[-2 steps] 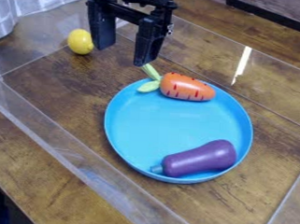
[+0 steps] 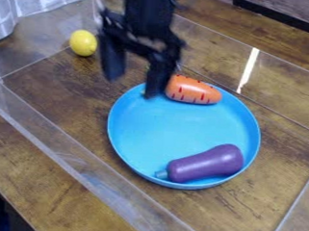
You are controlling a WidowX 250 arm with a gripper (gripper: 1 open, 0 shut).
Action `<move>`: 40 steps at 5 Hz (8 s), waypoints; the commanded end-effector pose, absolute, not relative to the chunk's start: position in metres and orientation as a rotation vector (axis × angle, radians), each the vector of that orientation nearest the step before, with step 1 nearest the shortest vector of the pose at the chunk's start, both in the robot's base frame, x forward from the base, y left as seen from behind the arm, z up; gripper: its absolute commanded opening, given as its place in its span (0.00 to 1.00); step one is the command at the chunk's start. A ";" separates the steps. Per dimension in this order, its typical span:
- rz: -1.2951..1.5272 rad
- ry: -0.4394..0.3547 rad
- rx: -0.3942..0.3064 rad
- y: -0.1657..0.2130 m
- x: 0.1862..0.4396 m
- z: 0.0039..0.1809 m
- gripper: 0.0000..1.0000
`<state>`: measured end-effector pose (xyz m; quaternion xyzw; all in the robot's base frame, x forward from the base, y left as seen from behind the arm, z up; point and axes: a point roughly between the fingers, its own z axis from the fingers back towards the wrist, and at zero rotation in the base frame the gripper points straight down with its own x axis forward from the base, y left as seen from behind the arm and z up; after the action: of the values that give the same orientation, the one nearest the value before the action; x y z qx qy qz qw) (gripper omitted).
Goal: Remove the purple eggplant from inside the blue tray and put it on the table
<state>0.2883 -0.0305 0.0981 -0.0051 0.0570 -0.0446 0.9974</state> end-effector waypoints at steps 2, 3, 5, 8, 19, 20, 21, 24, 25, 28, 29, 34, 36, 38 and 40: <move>-0.193 0.060 0.004 -0.076 0.291 0.064 1.00; -0.235 0.039 0.010 -0.093 0.290 0.047 1.00; -0.274 -0.014 -0.009 -0.099 0.303 0.037 1.00; -0.262 -0.057 -0.043 -0.097 0.318 0.040 1.00; -0.199 -0.050 -0.095 -0.095 0.333 0.031 0.00; -0.203 -0.059 -0.084 -0.093 0.334 0.043 0.00; -0.210 -0.066 -0.075 -0.091 0.334 0.052 0.00; -0.220 -0.103 -0.038 -0.082 0.335 0.094 0.00; -0.161 -0.148 0.000 -0.051 0.341 0.128 0.00; -0.129 -0.161 0.048 -0.021 0.337 0.145 0.00; -0.183 -0.150 0.046 -0.040 0.331 0.140 0.00; -0.226 -0.119 0.103 -0.038 0.330 0.132 0.00; -0.238 -0.109 0.122 -0.037 0.329 0.129 0.00; -0.252 -0.099 0.140 -0.036 0.328 0.125 0.00; -0.272 -0.100 0.201 -0.012 0.345 0.134 0.00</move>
<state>0.3382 -0.0158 0.1143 0.0979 -0.0190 -0.1412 0.9849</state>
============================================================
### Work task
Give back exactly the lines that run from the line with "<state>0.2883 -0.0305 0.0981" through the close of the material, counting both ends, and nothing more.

### Solution below
<state>0.2883 -0.0305 0.0981 -0.0051 0.0570 -0.0446 0.9974</state> end-effector waypoints at steps 2, 3, 5, 8, 19, 20, 21, 24, 25, 28, 29, 34, 36, 38 and 40: <move>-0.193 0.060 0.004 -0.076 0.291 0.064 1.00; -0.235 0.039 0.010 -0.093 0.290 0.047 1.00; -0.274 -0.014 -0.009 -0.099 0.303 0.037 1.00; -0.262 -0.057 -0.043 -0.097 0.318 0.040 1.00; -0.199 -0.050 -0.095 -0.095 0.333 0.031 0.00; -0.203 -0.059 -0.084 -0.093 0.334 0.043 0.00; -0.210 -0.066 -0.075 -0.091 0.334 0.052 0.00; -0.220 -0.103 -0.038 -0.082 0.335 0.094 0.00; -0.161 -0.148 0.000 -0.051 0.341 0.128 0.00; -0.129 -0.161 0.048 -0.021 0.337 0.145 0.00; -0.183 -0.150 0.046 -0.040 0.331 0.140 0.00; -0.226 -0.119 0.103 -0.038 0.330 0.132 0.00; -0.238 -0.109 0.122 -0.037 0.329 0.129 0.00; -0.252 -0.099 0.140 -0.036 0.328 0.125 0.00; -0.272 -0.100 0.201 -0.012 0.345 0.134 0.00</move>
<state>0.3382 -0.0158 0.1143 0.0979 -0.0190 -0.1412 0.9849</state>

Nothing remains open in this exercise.